EXERCISE DESCRIPTION: Give again, word for word, only the lines of the material below from its first line through the one that holds "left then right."; pictures stay out.
(TASK DATA begins)
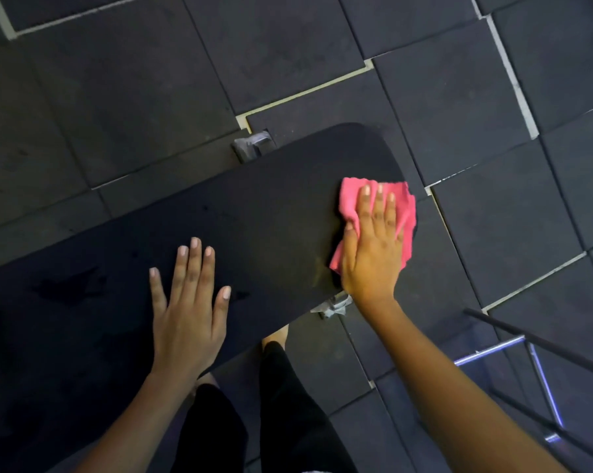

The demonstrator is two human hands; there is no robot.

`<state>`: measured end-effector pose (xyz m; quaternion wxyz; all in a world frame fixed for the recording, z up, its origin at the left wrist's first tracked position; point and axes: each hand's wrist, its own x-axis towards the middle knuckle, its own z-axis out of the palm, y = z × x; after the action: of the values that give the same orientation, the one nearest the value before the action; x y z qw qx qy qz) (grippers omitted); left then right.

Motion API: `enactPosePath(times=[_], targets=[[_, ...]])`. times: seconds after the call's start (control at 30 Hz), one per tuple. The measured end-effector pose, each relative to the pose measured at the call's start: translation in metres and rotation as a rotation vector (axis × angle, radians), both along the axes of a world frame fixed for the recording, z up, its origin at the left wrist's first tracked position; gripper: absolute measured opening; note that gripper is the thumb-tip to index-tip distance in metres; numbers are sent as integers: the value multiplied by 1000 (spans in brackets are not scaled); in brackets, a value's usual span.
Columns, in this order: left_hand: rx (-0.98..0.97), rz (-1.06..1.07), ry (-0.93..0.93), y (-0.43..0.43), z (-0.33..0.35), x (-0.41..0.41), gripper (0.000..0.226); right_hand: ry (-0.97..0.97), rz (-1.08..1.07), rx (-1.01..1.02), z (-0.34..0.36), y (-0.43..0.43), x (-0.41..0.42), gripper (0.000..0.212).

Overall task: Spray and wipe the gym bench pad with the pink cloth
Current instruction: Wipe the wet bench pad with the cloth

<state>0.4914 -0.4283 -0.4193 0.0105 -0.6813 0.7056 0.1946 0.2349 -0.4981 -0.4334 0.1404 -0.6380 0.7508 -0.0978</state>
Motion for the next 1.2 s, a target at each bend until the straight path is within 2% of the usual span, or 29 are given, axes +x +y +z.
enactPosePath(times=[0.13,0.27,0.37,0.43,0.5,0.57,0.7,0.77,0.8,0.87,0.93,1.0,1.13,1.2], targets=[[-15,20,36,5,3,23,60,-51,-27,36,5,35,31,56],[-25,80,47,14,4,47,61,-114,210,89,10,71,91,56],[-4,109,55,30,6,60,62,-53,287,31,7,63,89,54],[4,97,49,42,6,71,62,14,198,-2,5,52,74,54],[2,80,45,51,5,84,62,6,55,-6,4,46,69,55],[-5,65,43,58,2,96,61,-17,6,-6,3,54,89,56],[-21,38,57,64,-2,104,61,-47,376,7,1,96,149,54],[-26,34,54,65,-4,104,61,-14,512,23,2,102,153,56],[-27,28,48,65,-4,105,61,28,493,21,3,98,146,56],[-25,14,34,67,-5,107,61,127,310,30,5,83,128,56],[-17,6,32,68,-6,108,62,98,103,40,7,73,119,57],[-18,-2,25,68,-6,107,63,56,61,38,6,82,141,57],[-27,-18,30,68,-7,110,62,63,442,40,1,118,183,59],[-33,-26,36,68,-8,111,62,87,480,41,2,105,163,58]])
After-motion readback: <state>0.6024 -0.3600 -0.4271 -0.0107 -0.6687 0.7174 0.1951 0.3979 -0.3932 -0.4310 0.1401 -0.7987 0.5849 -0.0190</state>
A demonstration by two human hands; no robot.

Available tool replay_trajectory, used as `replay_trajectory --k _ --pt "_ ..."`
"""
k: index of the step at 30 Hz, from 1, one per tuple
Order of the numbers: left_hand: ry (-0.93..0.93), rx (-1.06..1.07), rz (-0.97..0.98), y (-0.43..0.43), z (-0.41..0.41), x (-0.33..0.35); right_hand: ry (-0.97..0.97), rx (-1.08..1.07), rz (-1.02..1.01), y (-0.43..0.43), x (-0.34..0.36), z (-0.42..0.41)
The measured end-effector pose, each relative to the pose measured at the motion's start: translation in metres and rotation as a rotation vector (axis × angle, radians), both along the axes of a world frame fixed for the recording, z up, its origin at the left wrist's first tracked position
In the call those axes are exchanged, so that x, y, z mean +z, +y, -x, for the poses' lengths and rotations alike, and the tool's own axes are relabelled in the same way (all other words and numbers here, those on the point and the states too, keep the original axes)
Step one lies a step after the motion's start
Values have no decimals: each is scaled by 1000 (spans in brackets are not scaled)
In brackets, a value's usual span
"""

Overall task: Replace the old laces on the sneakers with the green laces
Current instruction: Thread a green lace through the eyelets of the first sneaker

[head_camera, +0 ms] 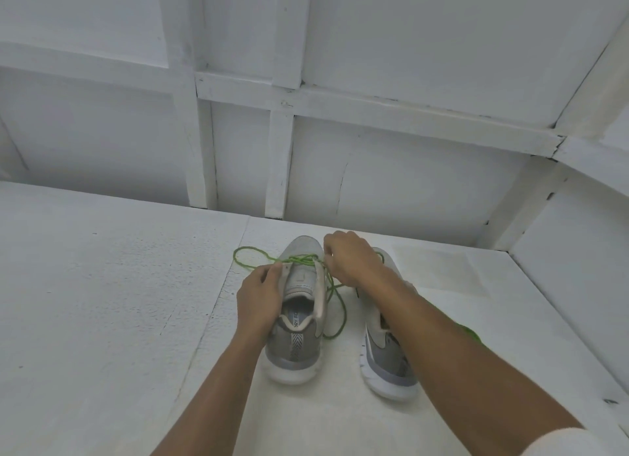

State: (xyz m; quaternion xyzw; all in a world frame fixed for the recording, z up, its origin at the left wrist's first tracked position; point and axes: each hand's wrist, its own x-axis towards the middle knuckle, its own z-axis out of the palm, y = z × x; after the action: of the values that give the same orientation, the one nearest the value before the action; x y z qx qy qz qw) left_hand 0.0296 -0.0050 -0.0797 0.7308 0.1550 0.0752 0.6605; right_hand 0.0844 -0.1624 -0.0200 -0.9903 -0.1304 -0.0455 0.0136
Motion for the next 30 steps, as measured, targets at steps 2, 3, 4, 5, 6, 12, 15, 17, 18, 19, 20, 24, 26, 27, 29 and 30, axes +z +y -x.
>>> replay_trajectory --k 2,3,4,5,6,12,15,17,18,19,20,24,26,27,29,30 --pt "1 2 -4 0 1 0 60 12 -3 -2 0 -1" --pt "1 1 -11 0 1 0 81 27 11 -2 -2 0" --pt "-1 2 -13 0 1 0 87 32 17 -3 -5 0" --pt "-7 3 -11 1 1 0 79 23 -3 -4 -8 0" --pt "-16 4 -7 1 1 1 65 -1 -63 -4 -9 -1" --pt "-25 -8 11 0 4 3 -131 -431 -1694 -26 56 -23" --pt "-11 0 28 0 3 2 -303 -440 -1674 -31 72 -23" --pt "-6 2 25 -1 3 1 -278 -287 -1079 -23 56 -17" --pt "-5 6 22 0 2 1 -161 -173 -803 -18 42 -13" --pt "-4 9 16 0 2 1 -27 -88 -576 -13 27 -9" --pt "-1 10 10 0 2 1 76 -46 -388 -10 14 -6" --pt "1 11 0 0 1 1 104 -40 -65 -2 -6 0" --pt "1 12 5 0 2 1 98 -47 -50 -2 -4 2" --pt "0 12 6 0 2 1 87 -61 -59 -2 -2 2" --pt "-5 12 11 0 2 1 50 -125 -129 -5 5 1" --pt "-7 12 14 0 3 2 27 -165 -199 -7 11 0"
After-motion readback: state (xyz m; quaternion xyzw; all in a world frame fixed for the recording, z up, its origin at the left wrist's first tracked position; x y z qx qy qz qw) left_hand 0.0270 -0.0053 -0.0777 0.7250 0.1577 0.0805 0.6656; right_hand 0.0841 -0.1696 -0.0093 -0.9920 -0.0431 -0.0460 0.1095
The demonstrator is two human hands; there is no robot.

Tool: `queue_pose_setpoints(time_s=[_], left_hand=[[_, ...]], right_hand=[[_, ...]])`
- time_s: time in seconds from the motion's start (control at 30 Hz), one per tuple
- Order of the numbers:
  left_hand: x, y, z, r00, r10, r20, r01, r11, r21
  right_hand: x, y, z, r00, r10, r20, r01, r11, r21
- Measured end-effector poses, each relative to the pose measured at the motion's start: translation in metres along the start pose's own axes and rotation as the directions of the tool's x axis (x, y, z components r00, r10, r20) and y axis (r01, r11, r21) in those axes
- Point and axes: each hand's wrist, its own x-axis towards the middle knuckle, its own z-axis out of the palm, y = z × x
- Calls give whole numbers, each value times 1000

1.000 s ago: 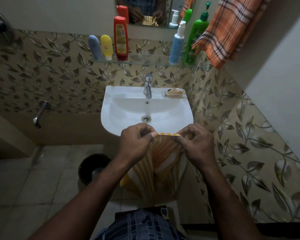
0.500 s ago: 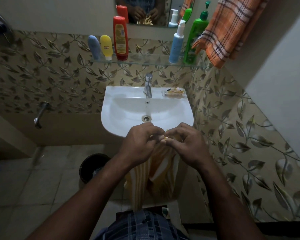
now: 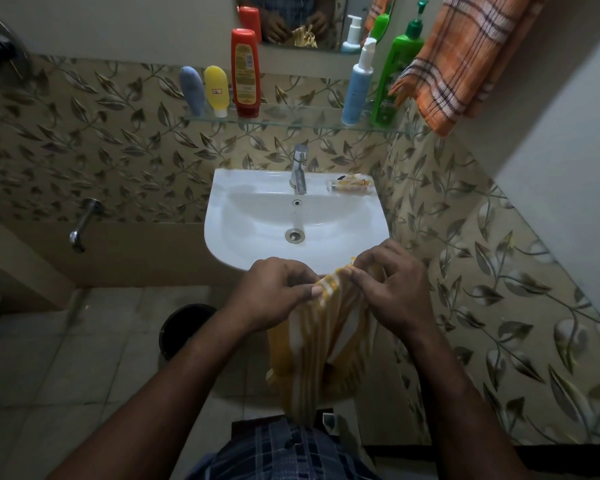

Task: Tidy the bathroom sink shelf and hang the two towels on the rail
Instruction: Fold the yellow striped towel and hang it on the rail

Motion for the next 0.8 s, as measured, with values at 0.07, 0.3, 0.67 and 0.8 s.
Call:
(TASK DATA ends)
WRITTEN RESPONSE:
The demonstrator is two human hands; there is no robot.

`<state>`: measured end-effector pose (xyz m; quaternion wxyz; all in a world frame fixed for the recording, z up, its origin at the left wrist's first tracked position; point and axes: each hand's wrist, its own x-axis towards the middle knuckle, its own z-axis out of the palm, y = z × x; after the action: of the values that give the same orientation, the one nearest the value before the action; x y z qw qx qy qz) (grippers omitted); left then right.

No more output will be given for this exercise.